A legitimidade atual do governo resulta da força que representa, pois, a Sociedade é um Ser Coletivo, mas que só age por intermédio de seus órgãos individuais.
             Quanto à sucessão, a regra da temporalidade é ILÓGICA.
  A continuidade administrativa permite aperfeiçoar o exercício dos negócios públicos e afasta as ambições vulgares e desenfreadas.  Basta estabelecer os limites de idade máxima e mínima 55 a 85 anos, por exemplo. E criar uma Constituição Societocrática, um código civil e um código penal compatíveis com uma  Constituição Republicana Federativa Municipalista Trabalhista/Capitalista.
            É difícil de entender e compreender, se no caso dos empresários e dos dirigentes de instituições religiosas, culturais e particulares, estes ocupantes permanecem nos postos enquanto tem forças para exerce-las, para uma melhor eficiência, por que os governantes têm que mudar periodicamente? Desde que mantenham a Ordem e o Progresso de sua Nação, não há necessidade de mudanças.
             A Societocracia tem os seus rituais para garantir o não abuso de autoridade do Pronunciador e a forma mais Moral de substitui-lo.
             O Grande estadista Bolívar afirmava “Um Presidente Vitalício com a faculdade de indicar seu sucessor, constitui a inspiração mais sublime na Ordem Republicana”.
             É uma indicação, que terá ou não o referendo de uma Assembléia, em caso negativo, outro é apresentado.
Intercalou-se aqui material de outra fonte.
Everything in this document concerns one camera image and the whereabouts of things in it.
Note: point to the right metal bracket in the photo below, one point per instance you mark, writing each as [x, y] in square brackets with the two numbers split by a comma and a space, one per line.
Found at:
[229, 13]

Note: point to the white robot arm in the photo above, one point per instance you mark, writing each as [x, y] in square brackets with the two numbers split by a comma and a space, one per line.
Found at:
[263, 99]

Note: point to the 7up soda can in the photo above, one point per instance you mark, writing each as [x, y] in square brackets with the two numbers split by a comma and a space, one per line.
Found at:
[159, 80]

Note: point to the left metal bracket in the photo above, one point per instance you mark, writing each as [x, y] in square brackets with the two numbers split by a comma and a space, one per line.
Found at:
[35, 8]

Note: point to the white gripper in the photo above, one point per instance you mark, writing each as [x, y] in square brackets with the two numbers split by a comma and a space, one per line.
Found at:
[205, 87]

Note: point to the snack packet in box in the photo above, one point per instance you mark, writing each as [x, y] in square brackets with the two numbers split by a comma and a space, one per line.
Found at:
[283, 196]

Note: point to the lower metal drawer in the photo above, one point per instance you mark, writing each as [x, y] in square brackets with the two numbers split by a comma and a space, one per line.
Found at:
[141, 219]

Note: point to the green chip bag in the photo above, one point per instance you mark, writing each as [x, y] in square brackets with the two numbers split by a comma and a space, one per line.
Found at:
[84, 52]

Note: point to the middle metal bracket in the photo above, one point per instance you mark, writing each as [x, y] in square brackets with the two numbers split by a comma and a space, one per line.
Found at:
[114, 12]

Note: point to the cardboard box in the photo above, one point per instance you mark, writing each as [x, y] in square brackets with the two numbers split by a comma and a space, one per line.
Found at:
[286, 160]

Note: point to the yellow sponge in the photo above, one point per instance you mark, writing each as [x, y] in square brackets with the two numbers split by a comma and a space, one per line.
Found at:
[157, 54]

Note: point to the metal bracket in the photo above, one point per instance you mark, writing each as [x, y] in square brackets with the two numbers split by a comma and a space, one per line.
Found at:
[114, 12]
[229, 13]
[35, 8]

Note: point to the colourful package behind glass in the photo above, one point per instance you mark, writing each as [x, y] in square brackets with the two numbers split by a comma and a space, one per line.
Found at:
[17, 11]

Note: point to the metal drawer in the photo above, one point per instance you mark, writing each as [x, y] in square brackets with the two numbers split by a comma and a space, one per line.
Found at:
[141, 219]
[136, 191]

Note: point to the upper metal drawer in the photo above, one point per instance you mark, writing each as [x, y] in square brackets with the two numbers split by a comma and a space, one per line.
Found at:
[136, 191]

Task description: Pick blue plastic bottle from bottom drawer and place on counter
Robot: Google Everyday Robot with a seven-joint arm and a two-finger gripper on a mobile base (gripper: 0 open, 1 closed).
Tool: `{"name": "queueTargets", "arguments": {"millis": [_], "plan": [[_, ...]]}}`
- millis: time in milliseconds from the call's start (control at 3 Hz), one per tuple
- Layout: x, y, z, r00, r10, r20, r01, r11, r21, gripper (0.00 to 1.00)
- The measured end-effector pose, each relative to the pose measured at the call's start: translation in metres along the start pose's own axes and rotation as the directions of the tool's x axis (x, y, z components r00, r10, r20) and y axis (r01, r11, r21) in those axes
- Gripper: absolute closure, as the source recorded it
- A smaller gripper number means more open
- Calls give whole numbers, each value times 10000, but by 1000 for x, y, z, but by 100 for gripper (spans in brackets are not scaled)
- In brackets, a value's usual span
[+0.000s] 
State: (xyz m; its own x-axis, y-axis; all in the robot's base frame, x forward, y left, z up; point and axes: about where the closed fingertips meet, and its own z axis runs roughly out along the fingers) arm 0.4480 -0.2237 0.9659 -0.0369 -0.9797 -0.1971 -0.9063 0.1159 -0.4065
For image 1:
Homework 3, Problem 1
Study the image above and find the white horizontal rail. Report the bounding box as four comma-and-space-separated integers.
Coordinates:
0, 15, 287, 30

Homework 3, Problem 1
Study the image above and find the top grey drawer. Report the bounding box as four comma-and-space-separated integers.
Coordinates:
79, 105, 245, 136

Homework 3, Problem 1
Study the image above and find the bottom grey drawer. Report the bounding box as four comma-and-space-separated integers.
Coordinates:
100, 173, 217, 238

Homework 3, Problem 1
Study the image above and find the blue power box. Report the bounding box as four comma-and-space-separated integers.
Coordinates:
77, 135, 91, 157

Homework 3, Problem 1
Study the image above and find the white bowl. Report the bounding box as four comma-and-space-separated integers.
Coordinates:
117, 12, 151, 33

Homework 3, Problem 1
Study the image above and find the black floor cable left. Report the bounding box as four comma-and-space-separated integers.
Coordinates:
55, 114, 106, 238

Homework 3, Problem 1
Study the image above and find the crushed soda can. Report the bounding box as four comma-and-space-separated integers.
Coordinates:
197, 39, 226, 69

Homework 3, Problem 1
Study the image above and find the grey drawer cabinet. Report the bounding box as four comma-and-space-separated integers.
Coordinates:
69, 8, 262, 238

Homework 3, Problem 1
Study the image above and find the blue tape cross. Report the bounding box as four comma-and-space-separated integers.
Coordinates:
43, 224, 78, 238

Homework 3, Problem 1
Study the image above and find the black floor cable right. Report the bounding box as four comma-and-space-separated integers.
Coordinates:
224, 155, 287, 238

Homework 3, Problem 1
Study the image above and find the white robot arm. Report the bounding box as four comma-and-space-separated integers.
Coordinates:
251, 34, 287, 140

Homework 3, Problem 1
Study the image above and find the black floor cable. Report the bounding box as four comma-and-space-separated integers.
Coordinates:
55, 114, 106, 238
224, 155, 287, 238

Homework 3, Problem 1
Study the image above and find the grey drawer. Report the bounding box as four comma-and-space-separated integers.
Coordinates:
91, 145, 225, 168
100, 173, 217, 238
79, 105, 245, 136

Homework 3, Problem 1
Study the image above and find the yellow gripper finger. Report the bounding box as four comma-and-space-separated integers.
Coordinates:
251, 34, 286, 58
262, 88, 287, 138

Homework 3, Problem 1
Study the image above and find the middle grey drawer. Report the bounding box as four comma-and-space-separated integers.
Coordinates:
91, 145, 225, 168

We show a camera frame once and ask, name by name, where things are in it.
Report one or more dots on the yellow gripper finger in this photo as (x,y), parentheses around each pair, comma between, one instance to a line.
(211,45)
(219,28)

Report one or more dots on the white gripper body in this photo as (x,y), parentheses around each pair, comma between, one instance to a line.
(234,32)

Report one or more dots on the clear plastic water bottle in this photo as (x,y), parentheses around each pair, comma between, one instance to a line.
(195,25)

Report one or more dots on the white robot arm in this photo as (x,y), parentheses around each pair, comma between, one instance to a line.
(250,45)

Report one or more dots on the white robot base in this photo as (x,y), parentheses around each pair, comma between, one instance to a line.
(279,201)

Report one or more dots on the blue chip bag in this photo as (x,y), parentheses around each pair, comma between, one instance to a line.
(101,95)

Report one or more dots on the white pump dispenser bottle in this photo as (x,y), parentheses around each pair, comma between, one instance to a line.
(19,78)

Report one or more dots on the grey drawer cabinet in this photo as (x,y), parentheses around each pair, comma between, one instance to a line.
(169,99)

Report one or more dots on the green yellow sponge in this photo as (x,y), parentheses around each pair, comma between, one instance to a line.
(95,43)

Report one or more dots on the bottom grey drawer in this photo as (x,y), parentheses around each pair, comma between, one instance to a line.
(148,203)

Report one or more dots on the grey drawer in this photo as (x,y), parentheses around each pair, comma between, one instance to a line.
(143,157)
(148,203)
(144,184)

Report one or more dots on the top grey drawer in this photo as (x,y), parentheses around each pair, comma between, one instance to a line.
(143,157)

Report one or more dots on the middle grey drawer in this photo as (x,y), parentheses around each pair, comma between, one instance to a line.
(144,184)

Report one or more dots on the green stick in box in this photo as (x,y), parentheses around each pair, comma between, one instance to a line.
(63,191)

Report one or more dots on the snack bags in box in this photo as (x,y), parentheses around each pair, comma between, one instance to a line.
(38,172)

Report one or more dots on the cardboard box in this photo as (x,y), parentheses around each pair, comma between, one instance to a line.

Eleição por ad-referendum.
             Cabe aqui também alertar que o Parlamentarismo é um regime adequado à Inglaterra e o presidencialismo aos povos do continente Europeu, e seus prosseguidores de além-mar, especialmente, os latinos, que são menos disciplinados.
      O Sistema Parlamentarista não apresenta estabilidade: ausência de governo e irresponsabilidade.
             Quanto à Democracia, regime metafísico, Aristóteles, príncipe dos Filósofos, preferia um governo de elite e não gostava da Democracia, por tender para uma tirania da maioria, formada pelas classes mais baixas (Educação/ Instrução / Cultura – e de baixo poder econômico), que oprimia as camadas superiores da sociedade e não respeitava os princípios gerais de uma convivência liberal e que, hoje em dia, devido a formação mentirosa da elite, tapeiam o povo, fazendo da democracia uma  ditadura tirânica dos números.